Les lésions endo-parodontales sont caractérisées par une communication pathologique entre les tissus endodontiques et parodontaux donnant lieu à une expression de symptômes aigus ou chroniques. Leur pathogénie s’accomplit par l’action microbienne et/ou inflammatoire affectant simultanément l’espace pulpaire et l’environnement parodontal immédiat de la dent concernée. Les auteurs de l’étude rapportée rappellent le caractère complexe et singulier des interactions entre pulpe et parodonte avec de multiples voies de communication possibles parmi lesquelles le foramen apical, les canaux accessoires latéraux et même les tubuli dentinaires exposés. Les lésions concernées sont qualifiées d’endo-parodontales quand une lésion endodontique primaire présente une implication parodontale secondaire ou, à l’inverse, quand une lésion parodontale primaire affecte secondairement la pulpe, ou enfin quand les deux types de lésions sont d’emblée combinés. Du fait de cette double implication, la compréhension du mécanisme pathogénique exact est très difficile. Le traitement des atteintes conséquentes, le pronostic de succès et les résultats espérés en deviennent éminemment difficiles à prévoir, d’autant que la littérature est assez pauvre sur ce sujet.
L’équipe australienne auteure de cet article livre ici une étude rétrospective pour tenter d’apprécier les facteurs de pronostic du traitement de ces lésions. Ainsi, 88 dossiers de patients traités entre janvier 2008 et décembre 2021 à la clinique dentaire de l’université de Griffith (Australie), et ayant fait l’objet d’un suivi d’au moins un an, ont été inclus dans leur étude. Après analyse des données, les auteurs annoncent que 46,6 % des dents traitées ont rencontré les critères de succès thérapeutiques, que 21,6 % supplémentaires sont toujours présentes et que 31,8 % ont fait l’objet d’un échec confirmé. Les principales causes d’échec identifiées sont des fractures radiculaires (7 %), des douleurs (10,5 %), et, majoritairement, des mobilités (53,6 %). Concernant les mécanismes étiopathogéniques de ce type de lésion, les facteurs systémiques tels que le diabète, les maladies affectant le métabolisme osseux ou encore la consommation de cigarettes auraient peu d’influence. Les auteurs évoquent pour l’expliquer le caractère singulier de ce type de lésion profondément localisée dans l’os alvéolaire relativement isolé des influences systémiques. De même, la présence de caries, la nature ou le volume d’éventuelles restaurations dentaires n’auraient pas non plus d’influence significative. En fait, les facteurs les plus déterminants pour le succès du traitement seraient principalement la présence, la quantité et la nature des espèces pathogènes dans les espaces parodontaux et endodontiques, mais surtout la possibilité de les éliminer efficacement et durablement.

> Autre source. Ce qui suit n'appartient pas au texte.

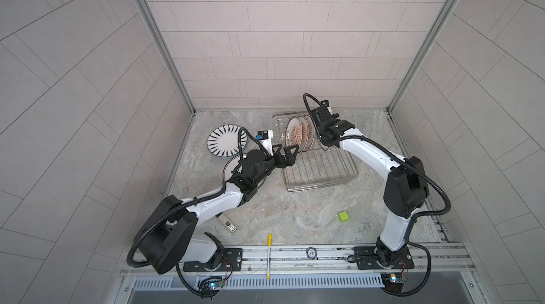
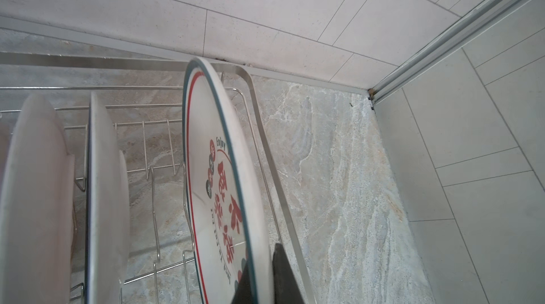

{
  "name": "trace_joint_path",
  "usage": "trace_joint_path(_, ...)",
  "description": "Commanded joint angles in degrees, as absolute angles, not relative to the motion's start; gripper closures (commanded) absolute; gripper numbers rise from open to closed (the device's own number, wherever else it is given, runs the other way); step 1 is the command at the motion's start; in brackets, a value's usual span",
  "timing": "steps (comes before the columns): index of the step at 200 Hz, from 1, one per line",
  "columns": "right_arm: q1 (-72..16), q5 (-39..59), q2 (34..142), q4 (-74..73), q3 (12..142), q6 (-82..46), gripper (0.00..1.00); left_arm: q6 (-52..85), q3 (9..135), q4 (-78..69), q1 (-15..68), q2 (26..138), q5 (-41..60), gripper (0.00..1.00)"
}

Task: Unload the plates from the dish rack
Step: 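Grip the next red-text plate in the rack with the right gripper and lift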

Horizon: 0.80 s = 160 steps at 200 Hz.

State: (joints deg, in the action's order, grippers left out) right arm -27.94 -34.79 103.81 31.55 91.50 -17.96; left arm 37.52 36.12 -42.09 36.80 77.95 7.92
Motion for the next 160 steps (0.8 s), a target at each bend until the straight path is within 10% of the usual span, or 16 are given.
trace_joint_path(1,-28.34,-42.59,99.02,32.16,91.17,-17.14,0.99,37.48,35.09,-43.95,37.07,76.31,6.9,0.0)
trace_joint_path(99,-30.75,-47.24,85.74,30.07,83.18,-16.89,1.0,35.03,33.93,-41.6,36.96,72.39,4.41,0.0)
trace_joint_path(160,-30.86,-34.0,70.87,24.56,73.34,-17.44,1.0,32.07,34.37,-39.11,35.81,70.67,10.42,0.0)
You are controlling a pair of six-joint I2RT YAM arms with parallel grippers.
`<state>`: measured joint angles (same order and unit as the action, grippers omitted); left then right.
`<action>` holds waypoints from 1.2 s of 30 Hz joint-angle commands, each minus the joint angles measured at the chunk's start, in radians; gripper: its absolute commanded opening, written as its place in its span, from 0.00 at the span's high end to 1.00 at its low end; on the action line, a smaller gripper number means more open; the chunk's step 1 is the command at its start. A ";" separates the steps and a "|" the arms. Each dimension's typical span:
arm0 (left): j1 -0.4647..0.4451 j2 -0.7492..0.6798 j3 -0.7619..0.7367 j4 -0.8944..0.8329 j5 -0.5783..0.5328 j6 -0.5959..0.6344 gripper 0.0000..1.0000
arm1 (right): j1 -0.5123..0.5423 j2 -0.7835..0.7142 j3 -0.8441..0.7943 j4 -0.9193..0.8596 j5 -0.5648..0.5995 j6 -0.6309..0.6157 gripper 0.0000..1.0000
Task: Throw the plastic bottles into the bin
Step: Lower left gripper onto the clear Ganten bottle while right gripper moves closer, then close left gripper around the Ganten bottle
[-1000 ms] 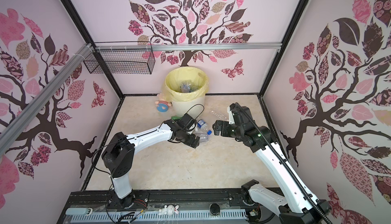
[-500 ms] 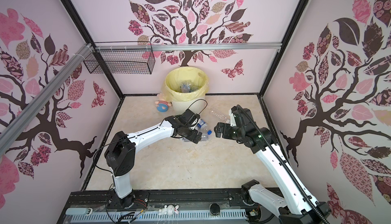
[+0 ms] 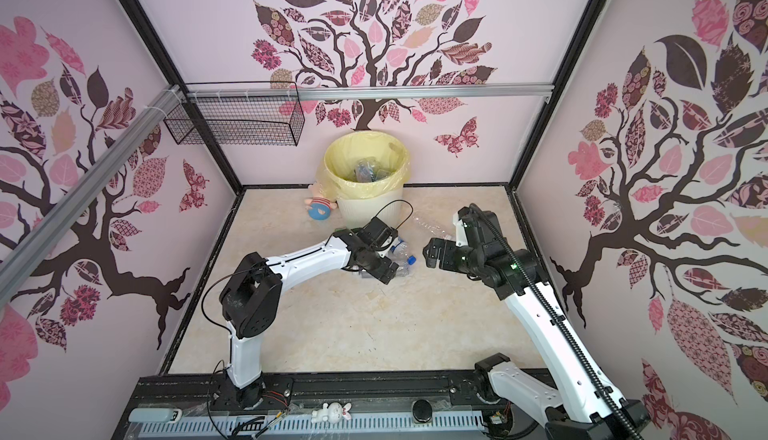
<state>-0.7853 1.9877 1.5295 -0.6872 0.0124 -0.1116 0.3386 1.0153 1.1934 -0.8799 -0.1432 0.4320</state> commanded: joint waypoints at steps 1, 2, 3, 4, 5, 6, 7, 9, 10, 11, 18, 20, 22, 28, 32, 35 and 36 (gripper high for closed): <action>-0.006 0.000 -0.024 -0.003 0.023 0.009 0.07 | -0.007 -0.027 0.012 -0.025 -0.003 0.022 0.00; -0.009 -0.005 -0.031 -0.003 0.024 0.009 0.07 | -0.007 -0.030 0.008 -0.025 -0.003 0.025 0.00; -0.012 -0.010 -0.039 0.000 0.025 0.010 0.08 | -0.007 -0.035 0.004 -0.024 -0.001 0.029 0.00; -0.015 -0.014 -0.047 0.003 0.027 0.010 0.08 | -0.007 -0.040 -0.004 -0.020 -0.003 0.035 0.00; -0.017 -0.019 -0.053 0.007 0.032 0.009 0.09 | -0.007 -0.044 -0.011 -0.018 -0.004 0.039 0.00; -0.017 -0.020 -0.057 0.009 0.035 0.010 0.10 | -0.007 -0.047 -0.019 -0.012 -0.008 0.046 0.00; -0.020 -0.018 -0.056 0.008 0.034 0.010 0.11 | -0.007 -0.050 -0.026 -0.009 -0.011 0.053 0.00; -0.020 -0.019 -0.053 -0.003 0.033 0.010 0.13 | -0.007 -0.053 -0.034 -0.004 -0.016 0.062 0.00; -0.020 -0.027 -0.051 -0.006 0.024 0.008 0.13 | -0.007 -0.054 -0.033 -0.002 -0.018 0.066 0.01; -0.020 -0.039 -0.050 -0.003 0.009 0.004 0.13 | -0.007 -0.054 -0.033 -0.001 -0.018 0.068 0.00; -0.021 -0.049 -0.005 0.002 -0.049 0.030 0.11 | -0.007 -0.053 -0.035 0.005 -0.021 0.076 0.00; -0.020 -0.037 0.000 0.011 -0.058 0.049 0.11 | -0.007 -0.054 -0.038 0.008 -0.022 0.081 0.00; -0.019 -0.020 0.002 0.024 -0.065 0.061 0.11 | -0.007 -0.058 -0.044 0.008 -0.024 0.083 0.00; -0.020 0.034 0.017 -0.008 -0.073 0.080 0.11 | -0.007 -0.063 -0.047 0.003 -0.015 0.080 0.00; -0.020 0.038 -0.008 0.006 -0.059 0.065 0.12 | -0.007 -0.061 -0.055 0.011 -0.015 0.079 0.00; -0.020 0.039 -0.027 0.013 -0.045 0.054 0.14 | -0.007 -0.057 -0.064 0.025 -0.019 0.085 0.00; -0.020 0.036 -0.034 0.014 -0.043 0.049 0.14 | -0.007 -0.056 -0.066 0.028 -0.022 0.086 0.00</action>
<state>-0.8013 2.0121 1.5120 -0.6815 -0.0460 -0.0536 0.3378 0.9680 1.1400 -0.8619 -0.1577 0.5026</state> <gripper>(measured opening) 0.863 0.996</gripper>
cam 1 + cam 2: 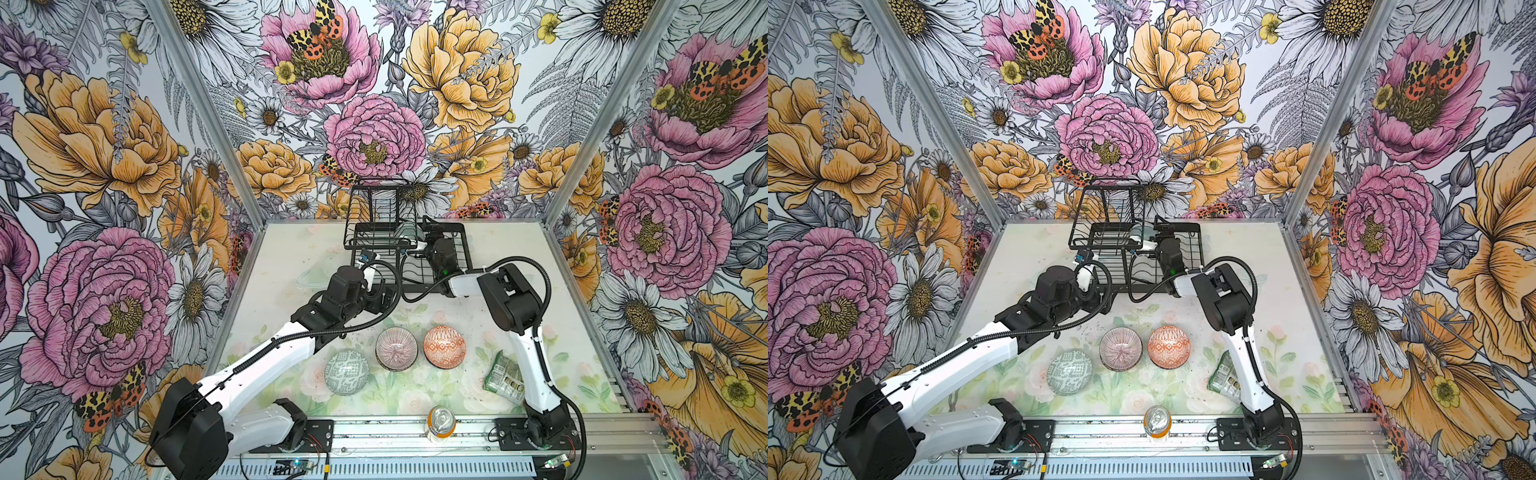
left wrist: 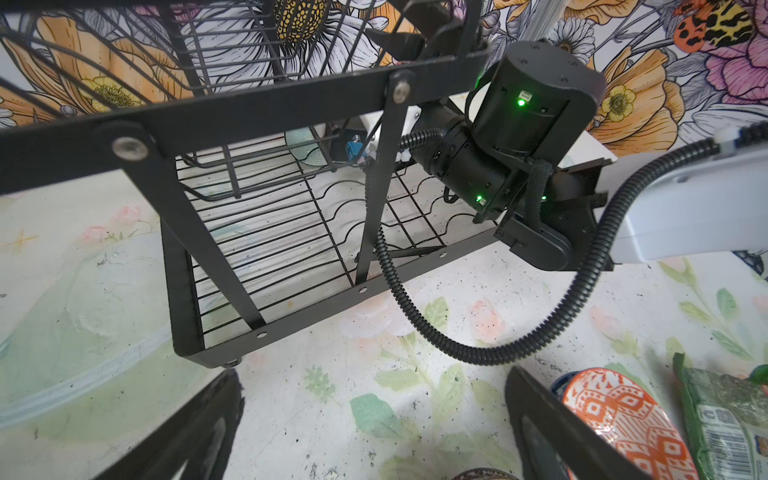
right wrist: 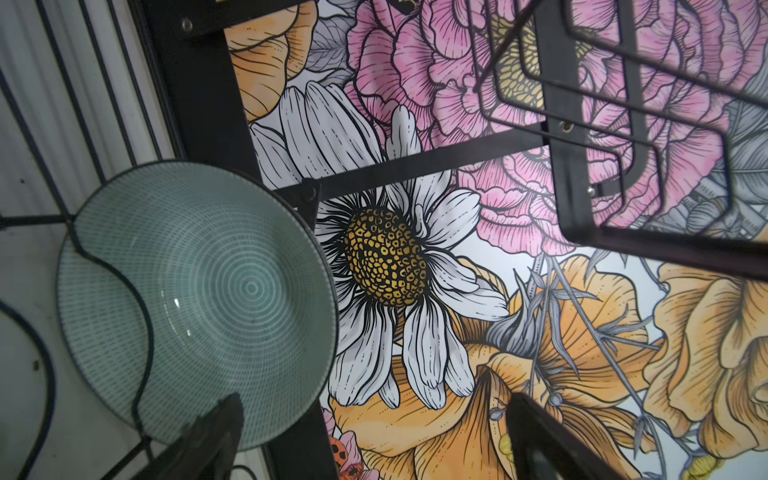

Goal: Load the bowls into the dish rack
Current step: 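Open the right gripper to release the bowl in the rack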

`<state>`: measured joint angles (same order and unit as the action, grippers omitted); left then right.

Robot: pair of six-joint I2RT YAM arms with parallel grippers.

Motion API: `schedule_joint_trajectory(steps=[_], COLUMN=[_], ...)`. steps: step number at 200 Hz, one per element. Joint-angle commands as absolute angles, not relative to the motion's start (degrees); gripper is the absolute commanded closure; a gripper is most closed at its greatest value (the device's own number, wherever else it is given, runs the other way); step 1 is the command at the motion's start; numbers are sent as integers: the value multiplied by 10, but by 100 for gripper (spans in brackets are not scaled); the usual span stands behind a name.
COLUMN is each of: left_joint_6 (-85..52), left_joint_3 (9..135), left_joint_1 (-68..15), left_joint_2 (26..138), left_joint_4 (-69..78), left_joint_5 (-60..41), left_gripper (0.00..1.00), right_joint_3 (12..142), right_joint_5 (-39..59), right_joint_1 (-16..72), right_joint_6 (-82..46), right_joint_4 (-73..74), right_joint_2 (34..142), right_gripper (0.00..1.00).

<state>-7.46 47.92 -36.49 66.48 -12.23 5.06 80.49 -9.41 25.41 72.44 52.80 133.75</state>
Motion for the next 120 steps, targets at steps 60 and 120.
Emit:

Ainsi, du point de vue purement parodontal, des poches de plus de 5 mm, et plus encore de plus de 8 mm, une perte osseuse atteignant le tiers le plus apical de la racine ou encore l’antériorité d’une maladie parodontale sont les facteurs les plus défavorables au succès thérapeutique car ils témoignent d’une progression profonde et durablement établie des bactéries dans les tissus péri-dentaires. Cet envahissement microbien, également corrélé à une modification de tout le microbiote oral dans le cas d’une maladie parodontale, modifie aussi négativement la virulence de ces pathogènes et les capacités de réponse locale de l’hôte à l’infection. Du point de vue endodontique, la présence d’un traitement antérieur sur la dent affectée constitue le principal facteur défavorable au pronostic positif. Pour ce qui est des traitements, les auteurs mentionnent comme exceptionnelles les situations où un traitement de chirurgie parodontale ou un traitement endodontique a permis à lui seul une résolution complète de ce type de lésion. Dans la majorité des cas, les deux types de traitement doivent être conduits avec succès pour pouvoir espérer une guérison.
Concernant les limites de leur étude, les auteurs concèdent un faible échantillonnage et une période suivie de seulement un an, bien trop courte pour évaluer avec robustesse le succès thérapeutique. Ils insistent fortement sur toutes les incertitudes qui accompagnent les présomptions d’approche thérapeutique efficace dans ce type de pathologie multifactorielle aux mécanismes pathogéniques imbriqués, difficiles à dissocier. Ils concluent en insistant sur l’importance, pour chaque praticien, de connaître les espérances de succès thérapeutique selon les différentes situations cliniques et les moyens thérapeutiques pour les lésions endo-parodontales. Ils estiment alors que des études prospectives mieux construites et menées sur une plus grande période de suivi pourraient produire des informations plus robustes afin de mieux aborder cliniquement ces situations.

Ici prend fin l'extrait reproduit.